This student, who I’ll call Kevin, was having a really hard time writing in English and was thus slower than his classmates in completing his presentation. Just about all of the work was already there, but he was taking much longer to write it. I did my best to help him out and correct a few mistakes he made so that he could do well in delivering his presentation. Basically, that was that, and I walked away having done my job.

Fast forward a few days, and my brain almost broke. The class was working on a translation assignment, and I couldn’t help but notice that Kevin was working a bit more slowly. But there were other kids who were working slow or being lazy, so I thought nothing of it… until I noticed more things.

The observation

In no particular order, I started to see some unusual behaviour. Kevin was overwriting when making corrections. From time to time, different letters or parts of them were darker, having been written over more than once. I didn’t really see him doing this in Japanese, but he was over-correcting when I saw him make a mistake (he tried overwriting, but then erased the whole word to write it again). I also noticed that he was getting help from the student next to him, and even seemed to have some trouble copying the Japanese the other student was writing, as if he needed more time to work. I also noticed that when he wrote in English, he was writing letter by letter, with irregular spacing in between each letter. It was here that I started to think harder. See, when Kevin was working in the computer lab on his presentation, he was hunting and pecking as he typed. He was processing the language letter by letter, just like how he was writing.

On it’s own, none of this looks that odd. Maybe his motivation is down. Maybe he’s just not very good at English. But no. Now I was seeing something. I had a hunch that something else was happening.

So I kept walking around the class, but paid more attention to see how everyone else was doing. Patterns started to form as I looked at the other students’ writing and behaviour. What immediately popped out was the clarity of everyone’s writing. In a grade 8 class, after only a year and a little of formal English education, you’d expect to see some students having messy writing, but it didn’t stop there. Nearly every single student had a pattern. The kids who wrote messy in English were also writing messy in Japanese, while those with neat writing continued to have neat writing in both languages. But Kevin’s writing was inconsistent. His Japanese was really good, but his English was messy and spaced out, unlike what I was seeing from everyone else.

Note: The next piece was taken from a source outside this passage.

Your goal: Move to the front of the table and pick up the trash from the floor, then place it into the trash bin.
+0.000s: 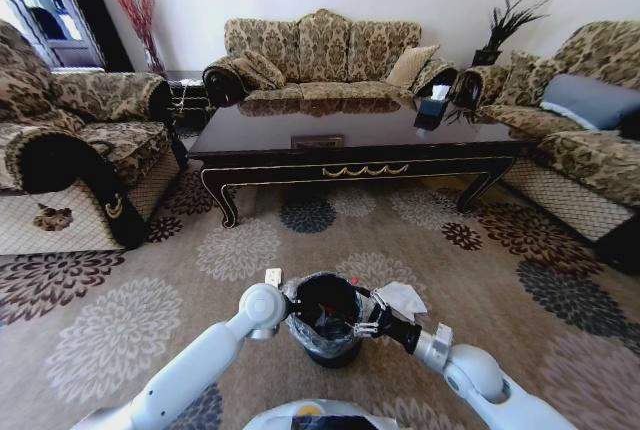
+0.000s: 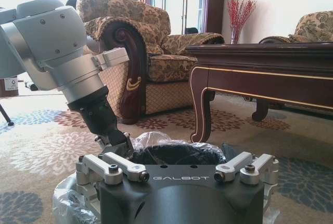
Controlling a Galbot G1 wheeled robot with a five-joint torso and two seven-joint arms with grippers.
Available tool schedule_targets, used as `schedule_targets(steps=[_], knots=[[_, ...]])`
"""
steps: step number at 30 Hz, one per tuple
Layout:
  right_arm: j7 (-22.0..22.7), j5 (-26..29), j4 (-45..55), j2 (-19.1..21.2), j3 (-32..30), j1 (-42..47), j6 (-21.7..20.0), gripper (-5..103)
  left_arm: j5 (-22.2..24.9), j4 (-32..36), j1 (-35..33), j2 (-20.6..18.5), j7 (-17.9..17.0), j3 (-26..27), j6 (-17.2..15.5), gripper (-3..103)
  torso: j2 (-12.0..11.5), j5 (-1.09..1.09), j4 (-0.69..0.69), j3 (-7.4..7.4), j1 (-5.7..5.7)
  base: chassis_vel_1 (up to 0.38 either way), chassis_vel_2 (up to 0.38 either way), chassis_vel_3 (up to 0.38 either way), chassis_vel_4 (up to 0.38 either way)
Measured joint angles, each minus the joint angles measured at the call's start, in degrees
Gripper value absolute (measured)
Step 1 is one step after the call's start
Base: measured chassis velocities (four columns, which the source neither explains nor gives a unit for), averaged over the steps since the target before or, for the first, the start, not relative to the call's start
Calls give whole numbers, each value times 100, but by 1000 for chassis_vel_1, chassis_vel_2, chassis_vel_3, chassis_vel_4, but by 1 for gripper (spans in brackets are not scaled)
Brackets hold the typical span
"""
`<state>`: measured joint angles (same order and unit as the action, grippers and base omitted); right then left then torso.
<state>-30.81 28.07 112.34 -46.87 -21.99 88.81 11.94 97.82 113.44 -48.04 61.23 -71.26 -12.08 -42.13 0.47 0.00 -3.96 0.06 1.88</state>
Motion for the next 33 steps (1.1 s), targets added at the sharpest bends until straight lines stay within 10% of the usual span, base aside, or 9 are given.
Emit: schedule_targets(steps=[18,33], knots=[[55,245,-133,-104,-116,-142,66,100,11,64,-137,-229,56,311,0,0,0,0,0,0,0,0,0,0,0],[-87,1111,-2345,-55,-346,-1221,396,100,73,218,-681,-601,184,1116,0,0,0,0,1,0,0,0,0,0,0]])
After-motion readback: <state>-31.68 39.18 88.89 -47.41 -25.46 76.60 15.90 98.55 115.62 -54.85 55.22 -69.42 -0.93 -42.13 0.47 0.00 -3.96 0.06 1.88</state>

Again, not really anything by itself, until I looked closer. Kevin was trying, unlike other students working at the same pace who were joking around or sleeping. There was more too it. Kevin has really inconsistent writing in both English and Japanese. As he wrote, his writing kind of wandered along the lines, moving up and down with no real pattern. It’s as if the line were bending or he couldn’t actually write along them straightly. And I recall that during an earlier speaking repetition exercise, I could no longer hear Kevin’s voice, as if he’d become lost.

And that’s when I knew I was onto something. I picked up on Kevin’s behaviour because I do the same things. I hunt and peck as I type, I sometimes struggle with writing in a straight line, I overwrite like crazy, I struggle when writing in Japanese and almost do so character by character, and I needed extra time in school to process what’s happening so I can complete my assignments. I have trouble reading along with text and can get lost easily in a difficult task. I do many of the same things, and this resonated with me.


I remember being a kid, struggling through school with two parents with wildly different ideas about education and help. While my mom simply wrote me off as being lazy, bored, unmotivated, or whatnot, my dad took special efforts to help me with homework. He had no special training, and at the time wasn’t yet (I think anyways) working in high school kitchens as a part of the culinary programs where he works today. He had no special insight into why I had trouble in school, except for the fact that he did too. I would only learn decades later that my dad, like child me, probably has an undiagnosed learning disability. He took more time to help me because he instinctively knew that something was going on.

Back to the Present

Was I seeing Kevin’s behaviour because I might know what he’s going through, just like how my dad did with me? Initially, I thought he was just behind or whatever, but then I started to think it’s something else. And why was I picking up on all of this? I think I know the answer.

I think Kevin is dyslexic.

While it’s easy enough to pass off this kind of behaviour as being unmotivated or unskilled, it kind of takes one to know one. Even in English, dyslexia isn’t well understood. Heck, I’ve never even received a formal diagnosis for it, though I’ve been thrice diagnosed with related conditions and just connected the dots.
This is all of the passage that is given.